Big box retailers are defined as physically large retail establishments that are usually part of a chain of stores. The term “big box” refers to the typical appearance of such stores. They may also be called a supercenter, megastore, superstore, or hyperstore.

Barnes & Noble, perhaps one of the best-known of the big box retailers devoted to book sales, is finally opening more stores than it’s closing. According to the Wall Street Journal, two locations are slated for Boston where the company will occupy two stores formerly occupied by Amazon Books. The bookseller now has about 125 fewer stores than it had at its peak of 726 locations 14 years ago.

Other big box retailers planning to increase their retail footprints in 2023 include Burlington, Ross Stores, and TJX Companies. TJX owns TJMaxx, Marshalls, HomeGoods, Sierra, and Home Sense stores. CoStar, a company that provides information about commercial real estate, says that retail leases for stores 20,000 square feet or larger will hit 60 million square feet this year.

That number still falls well below pre-pandemic levels, when competition from e-commerce left big box retailers in dire straits. Booksellers like Barnes & Noble were drowned out by Amazon, shuttering locations that could no longer afford to stay open. One of their most noteworthy pandemic closures happened on Manhattan’s Upper East Side when the 50,000-square-foot location on East 86th Street was replaced with a Target store.

A new location in that area is on Barnes & Noble’s horizon, however. The company has secured a new, 7,000-square-foot lease just one block away from its former Upper East Side home. At a fraction of the previous store’s size, it marks Barnes & Noble’s shift toward picking locations and store sizes that reflect an area’s cost and demand.

Big box retailers seeking to expand will face a challenging commercial real estate market. Available retail space across the United States has reached record low availability, dropping to five percent. This represents the lowest level of availability recorded since the global commercial real estate company CBRE started tracking it 17 years ago.

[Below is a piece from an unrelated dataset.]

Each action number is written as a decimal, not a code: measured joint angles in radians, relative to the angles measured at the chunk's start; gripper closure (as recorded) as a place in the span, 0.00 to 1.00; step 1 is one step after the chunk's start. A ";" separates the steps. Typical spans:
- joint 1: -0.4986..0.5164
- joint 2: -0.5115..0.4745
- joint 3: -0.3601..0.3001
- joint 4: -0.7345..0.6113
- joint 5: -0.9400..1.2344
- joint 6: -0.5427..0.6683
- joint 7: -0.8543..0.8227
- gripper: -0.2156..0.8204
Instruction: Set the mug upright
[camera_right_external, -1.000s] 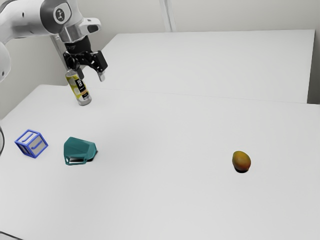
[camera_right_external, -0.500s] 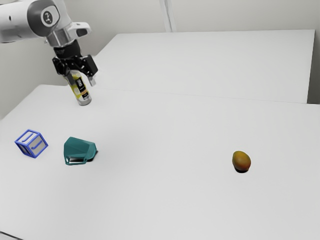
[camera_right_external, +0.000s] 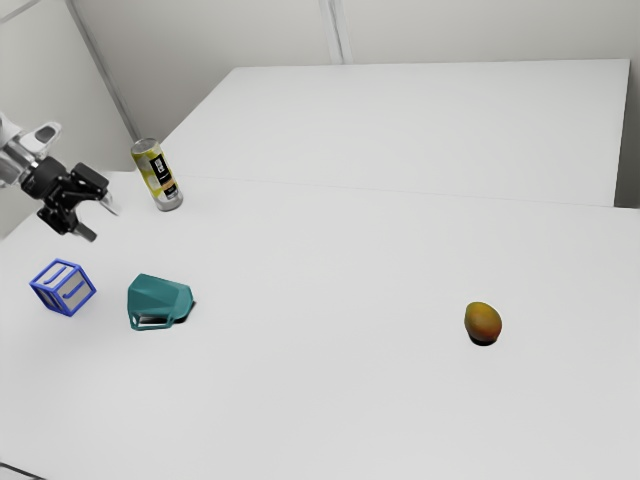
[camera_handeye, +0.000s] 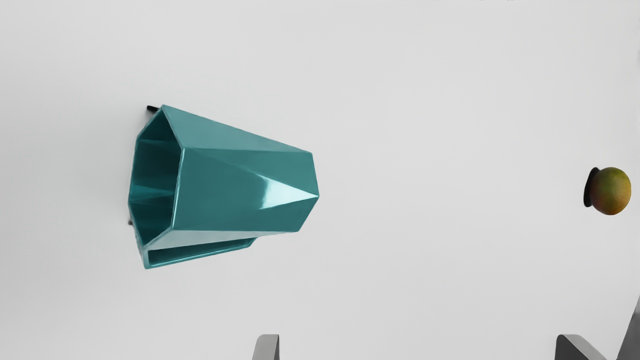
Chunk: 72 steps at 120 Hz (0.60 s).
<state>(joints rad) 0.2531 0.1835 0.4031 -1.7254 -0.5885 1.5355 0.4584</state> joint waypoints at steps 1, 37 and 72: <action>0.005 0.007 0.000 0.000 -0.007 -0.001 0.007 0.21; 0.098 0.209 0.000 0.001 -0.185 -0.007 0.225 0.21; 0.111 0.316 -0.008 -0.010 -0.265 -0.008 0.365 0.21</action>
<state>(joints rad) 0.3637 0.4996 0.3949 -1.7356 -0.8534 1.5272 0.8237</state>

TheRealDeal attributes the lack of empty retail spaces to interest rate hikes and high construction costs. This has kept supply constrained—a dynamic that benefits mall operators and retail landlords. Because of the scarcity of open properties, they can demand higher rents from big box retailers eager to secure physical space again.

According to the Barnes & Noble website, the company is the world’s largest bookseller and a leading seller of content, digital media, and educational products. Visiting a Barnes & Noble bookstore is a whole experience in itself as it has partnered with Starbucks to host the B&N Café. In addition to books, these big box retailers also sell magazines, newspapers, toys, gifts, wrapping paper, crafts, greeting cards, and more.